Design and construction
- Architect: Elisha Randall

= Old Guysborough Court House Museum =

Court house in Nova Scotia, Canada

The Old Guysborough Court House Museum is a Provincial Heritage Property in Guysborough County, Nova Scotia, Canada. It was built in 1843 and served as the county's court house until 1974. The building was turned into a museum in 1974.

==Location==
The court house is located at the corner of Church Street and Queen Street.

==History==
The first courthouse in Guysborough was built at a different location in 1785, shortly after loyalist settlers arrived. In 1818, it was decided that a new courthouse should be built, and the new structure was built on the site of the present day building.

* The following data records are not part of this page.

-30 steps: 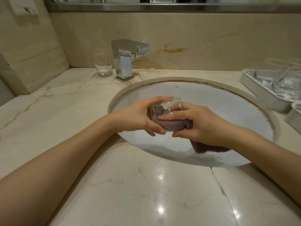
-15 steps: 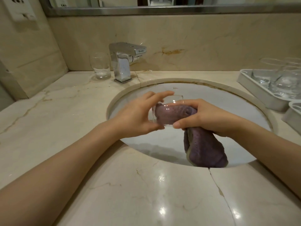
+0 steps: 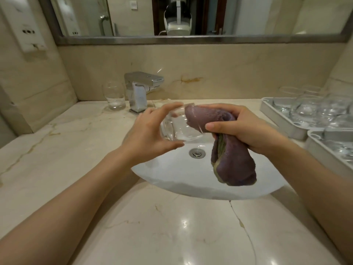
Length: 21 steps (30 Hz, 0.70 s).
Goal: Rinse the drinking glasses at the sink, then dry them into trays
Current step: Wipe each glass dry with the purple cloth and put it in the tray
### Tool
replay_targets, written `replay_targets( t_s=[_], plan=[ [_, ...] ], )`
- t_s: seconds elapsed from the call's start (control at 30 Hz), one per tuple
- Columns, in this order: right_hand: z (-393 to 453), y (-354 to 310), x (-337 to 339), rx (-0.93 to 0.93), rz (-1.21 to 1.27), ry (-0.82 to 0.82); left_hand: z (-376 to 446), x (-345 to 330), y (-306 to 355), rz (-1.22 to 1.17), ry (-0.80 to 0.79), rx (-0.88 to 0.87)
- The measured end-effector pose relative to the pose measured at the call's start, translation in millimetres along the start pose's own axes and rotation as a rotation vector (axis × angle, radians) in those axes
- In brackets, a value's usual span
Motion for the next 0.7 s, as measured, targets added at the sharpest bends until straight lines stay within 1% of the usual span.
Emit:
replay_targets(
  t_s=[0.07, 0.1, 0.2, 0.27, 0.4, 0.53, 0.63, 0.7],
  plan=[
    [-7, -13, 1, 0.021, -0.032, 0.097, 0, 0, 1, -0.073, 0.017, 0.048],
    [-13, -18, 1, 0.017, -0.020, 0.146, -1, -2, 3, -0.110, 0.028, 0.098],
    [-37, -33, 11, 0.011, 0.024, 0.280, -2, -12, 18, -0.324, 0.073, 0.217],
    [-57, -44, 25, 0.005, -0.049, 0.341, 0, -23, 34, -0.458, 0.056, 0.258],
    [-102, -77, 73, 0.014, -0.230, 0.463, 18, -50, 83, -0.690, 0.025, 0.250],
    [-151, -105, 126, -0.035, -0.405, 0.598, 54, -87, 149, -0.885, -0.066, 0.236],
    [-190, -106, 160, -0.142, -0.540, 0.700, 79, -122, 195, -0.886, -0.185, 0.215],
    [-217, -97, 177, -0.219, -0.595, 0.757, 88, -151, 221, -0.868, -0.262, 0.233]
  ],
)
Point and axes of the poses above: each hand's wrist, its own z-axis towards the middle knuckle, its own x-axis out of the back of the hand, y = z × x, the point moved 3 cm from there along z, towards the middle knuckle, and after that the axes turned 12 degrees about -z, right-handed, at the moved point
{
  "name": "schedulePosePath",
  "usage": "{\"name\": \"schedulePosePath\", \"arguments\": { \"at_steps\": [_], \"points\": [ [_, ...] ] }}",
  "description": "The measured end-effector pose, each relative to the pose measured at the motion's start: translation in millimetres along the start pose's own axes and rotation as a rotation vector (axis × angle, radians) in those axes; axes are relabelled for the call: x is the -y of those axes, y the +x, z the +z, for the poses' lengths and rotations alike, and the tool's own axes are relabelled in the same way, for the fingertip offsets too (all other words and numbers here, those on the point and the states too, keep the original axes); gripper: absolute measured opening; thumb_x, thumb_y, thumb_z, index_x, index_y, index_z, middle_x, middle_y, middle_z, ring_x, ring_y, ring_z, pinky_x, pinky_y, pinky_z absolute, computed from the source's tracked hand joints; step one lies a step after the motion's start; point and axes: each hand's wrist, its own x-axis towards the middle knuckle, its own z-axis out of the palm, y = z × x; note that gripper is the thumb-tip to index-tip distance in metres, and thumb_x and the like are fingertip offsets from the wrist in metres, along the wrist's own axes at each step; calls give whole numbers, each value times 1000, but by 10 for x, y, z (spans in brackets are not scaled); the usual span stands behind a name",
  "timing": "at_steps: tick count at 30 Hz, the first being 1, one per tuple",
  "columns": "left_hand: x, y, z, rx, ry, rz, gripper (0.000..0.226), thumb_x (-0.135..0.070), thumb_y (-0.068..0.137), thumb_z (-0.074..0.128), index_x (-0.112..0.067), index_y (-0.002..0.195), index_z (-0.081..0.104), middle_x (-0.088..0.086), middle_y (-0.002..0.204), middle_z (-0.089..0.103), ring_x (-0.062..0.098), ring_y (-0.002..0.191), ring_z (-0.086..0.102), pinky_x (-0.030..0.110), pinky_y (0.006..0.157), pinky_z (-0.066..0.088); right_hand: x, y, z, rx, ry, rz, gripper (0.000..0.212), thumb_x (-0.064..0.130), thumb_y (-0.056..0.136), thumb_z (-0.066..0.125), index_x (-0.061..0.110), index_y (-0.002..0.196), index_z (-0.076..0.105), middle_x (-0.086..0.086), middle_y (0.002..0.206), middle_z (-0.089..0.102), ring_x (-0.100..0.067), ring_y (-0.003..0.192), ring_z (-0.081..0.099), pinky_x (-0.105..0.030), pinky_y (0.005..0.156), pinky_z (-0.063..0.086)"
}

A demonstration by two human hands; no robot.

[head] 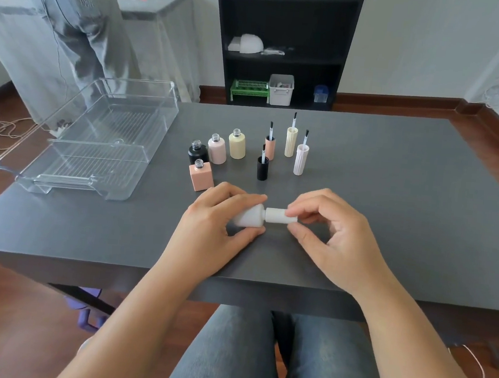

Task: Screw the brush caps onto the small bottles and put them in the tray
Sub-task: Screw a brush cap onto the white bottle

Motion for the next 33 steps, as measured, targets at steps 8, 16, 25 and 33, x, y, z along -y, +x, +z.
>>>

Carpenter Elisha Randall from Bayfield, Nova Scotia was given a contract to design and build a new court house in 1842. He added personal touches to the design, such as the gothic revival windows. The building was built with local materials in a simple symmetrical meeting house style.

As the only court house in the county, it became one of the most important buildings. It served not only as a court house, but also as Guysborough's town hall, enlistment office, and a venue for political debates and speeches.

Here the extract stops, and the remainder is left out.